La présente étude des besoins en matière d'aide juridique, de conseillers parajudiciaires et de services de vulgarisation et d'information juridiques (VIJ) dans le Territoire du Yukon porte sur 10 domaines de recherche définis par des représentants des trois gouvernements territoriaux en juillet 2001. Avec les études parallèles réalisées dans les Territoires du Nord-Ouest et au Nunavut, elle vise à décrire les besoins propres aux territoires du Nord en ce qui concerne la prestation de services d'aide juridique et de services connexes.

Méthodologie

L'étude comporte 53 entrevues avec des intervenants clés offrant des services d'aide juridique, de conseillers parajudiciaires et de VIJ, ainsi qu'avec d'autres répondants de la justice pénale et de personnes dans la collectivité qui ont eu des contacts avec le système d'aide juridique même, directement ou par l'intermédiaire du client. De plus, des données statistiques ont été recueillies auprès du ministère de la Justice du gouvernement du territoire du Yukon (GTY) (en particulier des Services judiciaires), de la Société d'aide juridique du Yukon (YLSS), de la Yukon Public Legal Education Association (YPLEA) et du Bureau des statistiques du Yukon. Un groupe de réflexion s'est réuni en août 2002 afin de réfléchir à l'ordre de priorité, à la justification et aux stratégies en ce qui concerne les besoins définis jusque-là.

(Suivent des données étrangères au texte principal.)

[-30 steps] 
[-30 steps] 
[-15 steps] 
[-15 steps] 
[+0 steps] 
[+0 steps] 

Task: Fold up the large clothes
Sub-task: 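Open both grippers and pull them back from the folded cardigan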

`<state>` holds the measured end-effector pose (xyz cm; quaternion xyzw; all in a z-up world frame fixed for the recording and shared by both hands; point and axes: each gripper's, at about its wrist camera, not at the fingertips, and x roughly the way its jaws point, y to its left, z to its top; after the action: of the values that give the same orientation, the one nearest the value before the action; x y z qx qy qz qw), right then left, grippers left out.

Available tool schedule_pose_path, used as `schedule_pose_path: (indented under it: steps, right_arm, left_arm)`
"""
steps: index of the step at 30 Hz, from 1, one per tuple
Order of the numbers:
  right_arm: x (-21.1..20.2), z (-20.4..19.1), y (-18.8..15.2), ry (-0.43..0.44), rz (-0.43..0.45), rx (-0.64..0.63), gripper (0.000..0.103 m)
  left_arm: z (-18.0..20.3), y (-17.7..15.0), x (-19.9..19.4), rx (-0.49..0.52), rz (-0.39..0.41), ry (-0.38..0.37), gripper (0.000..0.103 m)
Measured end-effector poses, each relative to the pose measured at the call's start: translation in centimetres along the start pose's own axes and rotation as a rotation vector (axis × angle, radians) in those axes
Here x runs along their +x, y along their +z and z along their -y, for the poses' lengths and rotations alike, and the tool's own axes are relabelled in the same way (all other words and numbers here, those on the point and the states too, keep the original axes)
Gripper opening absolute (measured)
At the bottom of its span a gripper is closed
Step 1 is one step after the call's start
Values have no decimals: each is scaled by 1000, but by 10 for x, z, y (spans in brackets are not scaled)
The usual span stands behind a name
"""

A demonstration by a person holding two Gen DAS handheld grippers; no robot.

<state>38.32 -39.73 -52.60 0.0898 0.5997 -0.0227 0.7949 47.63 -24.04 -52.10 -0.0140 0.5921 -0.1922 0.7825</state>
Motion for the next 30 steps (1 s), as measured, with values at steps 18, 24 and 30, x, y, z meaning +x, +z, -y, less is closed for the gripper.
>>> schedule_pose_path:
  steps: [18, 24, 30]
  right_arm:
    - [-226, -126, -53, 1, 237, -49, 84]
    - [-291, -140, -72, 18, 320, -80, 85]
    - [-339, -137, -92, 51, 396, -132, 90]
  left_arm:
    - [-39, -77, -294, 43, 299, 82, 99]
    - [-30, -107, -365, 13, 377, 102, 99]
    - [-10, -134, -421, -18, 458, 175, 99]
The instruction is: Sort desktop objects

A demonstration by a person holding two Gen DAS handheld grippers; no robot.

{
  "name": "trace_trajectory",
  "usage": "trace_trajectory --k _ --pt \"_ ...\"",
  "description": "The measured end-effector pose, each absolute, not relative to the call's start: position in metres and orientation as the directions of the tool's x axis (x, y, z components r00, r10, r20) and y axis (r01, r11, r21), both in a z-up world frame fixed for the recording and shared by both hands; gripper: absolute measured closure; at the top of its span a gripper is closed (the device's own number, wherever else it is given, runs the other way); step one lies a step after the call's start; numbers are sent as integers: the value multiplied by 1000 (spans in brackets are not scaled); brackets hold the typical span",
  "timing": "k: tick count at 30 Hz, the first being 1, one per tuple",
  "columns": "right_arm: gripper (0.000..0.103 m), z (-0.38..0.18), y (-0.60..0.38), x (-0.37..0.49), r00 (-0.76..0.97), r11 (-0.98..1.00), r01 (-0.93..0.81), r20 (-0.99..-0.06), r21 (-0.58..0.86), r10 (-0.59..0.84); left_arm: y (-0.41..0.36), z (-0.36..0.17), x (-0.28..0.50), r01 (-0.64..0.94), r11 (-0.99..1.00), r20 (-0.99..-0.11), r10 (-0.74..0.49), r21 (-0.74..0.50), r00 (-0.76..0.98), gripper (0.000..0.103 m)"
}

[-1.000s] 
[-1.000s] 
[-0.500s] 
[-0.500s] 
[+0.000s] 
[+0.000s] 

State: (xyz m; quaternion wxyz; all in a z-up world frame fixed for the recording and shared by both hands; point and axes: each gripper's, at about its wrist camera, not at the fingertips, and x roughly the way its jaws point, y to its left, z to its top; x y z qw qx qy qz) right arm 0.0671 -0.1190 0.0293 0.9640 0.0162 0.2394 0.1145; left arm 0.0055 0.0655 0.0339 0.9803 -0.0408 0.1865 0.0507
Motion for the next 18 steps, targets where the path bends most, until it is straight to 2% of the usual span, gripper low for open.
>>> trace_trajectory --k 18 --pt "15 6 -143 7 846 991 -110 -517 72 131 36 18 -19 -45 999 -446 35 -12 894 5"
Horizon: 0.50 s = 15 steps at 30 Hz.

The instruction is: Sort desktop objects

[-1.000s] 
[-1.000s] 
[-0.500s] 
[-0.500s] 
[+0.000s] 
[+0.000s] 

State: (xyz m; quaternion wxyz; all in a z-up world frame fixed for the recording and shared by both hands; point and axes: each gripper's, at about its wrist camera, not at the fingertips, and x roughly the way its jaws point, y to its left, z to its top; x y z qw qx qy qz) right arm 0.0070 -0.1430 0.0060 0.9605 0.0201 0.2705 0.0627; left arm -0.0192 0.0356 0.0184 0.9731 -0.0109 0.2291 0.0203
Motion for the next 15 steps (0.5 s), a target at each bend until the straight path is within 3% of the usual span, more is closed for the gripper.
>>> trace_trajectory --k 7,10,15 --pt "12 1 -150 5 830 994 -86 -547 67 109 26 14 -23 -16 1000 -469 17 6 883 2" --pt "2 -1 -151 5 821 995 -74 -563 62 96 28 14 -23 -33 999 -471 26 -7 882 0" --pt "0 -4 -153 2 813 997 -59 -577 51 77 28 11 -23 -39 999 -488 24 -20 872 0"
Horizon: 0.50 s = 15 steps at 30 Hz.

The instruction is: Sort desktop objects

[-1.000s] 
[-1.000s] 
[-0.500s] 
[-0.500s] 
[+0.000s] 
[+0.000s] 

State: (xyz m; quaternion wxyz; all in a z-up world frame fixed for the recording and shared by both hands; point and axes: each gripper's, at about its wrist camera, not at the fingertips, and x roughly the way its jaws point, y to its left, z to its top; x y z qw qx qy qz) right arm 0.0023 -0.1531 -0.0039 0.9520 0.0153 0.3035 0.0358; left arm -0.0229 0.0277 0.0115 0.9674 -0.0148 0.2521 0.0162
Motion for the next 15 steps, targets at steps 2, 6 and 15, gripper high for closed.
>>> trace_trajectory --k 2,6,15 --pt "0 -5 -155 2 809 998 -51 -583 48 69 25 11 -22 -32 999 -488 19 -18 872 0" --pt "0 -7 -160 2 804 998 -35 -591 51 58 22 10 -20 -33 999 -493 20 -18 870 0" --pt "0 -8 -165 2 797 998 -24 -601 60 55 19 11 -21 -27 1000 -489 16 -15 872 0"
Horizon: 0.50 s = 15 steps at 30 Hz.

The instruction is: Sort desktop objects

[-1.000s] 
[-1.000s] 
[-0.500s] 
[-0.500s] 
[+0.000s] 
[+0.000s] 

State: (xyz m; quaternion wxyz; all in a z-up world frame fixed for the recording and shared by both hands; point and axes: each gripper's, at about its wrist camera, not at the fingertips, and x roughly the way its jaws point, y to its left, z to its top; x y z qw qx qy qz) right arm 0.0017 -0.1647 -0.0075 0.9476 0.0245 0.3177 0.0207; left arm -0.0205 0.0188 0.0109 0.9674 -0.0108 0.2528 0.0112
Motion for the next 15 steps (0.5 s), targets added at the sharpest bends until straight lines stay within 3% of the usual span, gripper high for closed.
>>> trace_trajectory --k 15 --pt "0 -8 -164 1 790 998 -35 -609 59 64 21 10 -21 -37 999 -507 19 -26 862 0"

Incidences de la structure des tribunaux, de la géographie et de la culture sur l'aide juridique

Voici les principales macro-caractéristiques qui ont une incidence sur les services de l'aide juridique:

  • La population autochtone représente 20 % de la population du territoire mais est majoritaire dans sept des treize localités de l'extérieur de Whitehorse.
  • L'existence d'un seul tribunal siégeant en permanence à Whitehorse, toutes les autres communautés étant servies à des fréquences diverses par des cours de circuit.
  • L'intention d'avoir recours plus souvent aux juges de paix entre les circuits périodiques dans les collectivités éloignées.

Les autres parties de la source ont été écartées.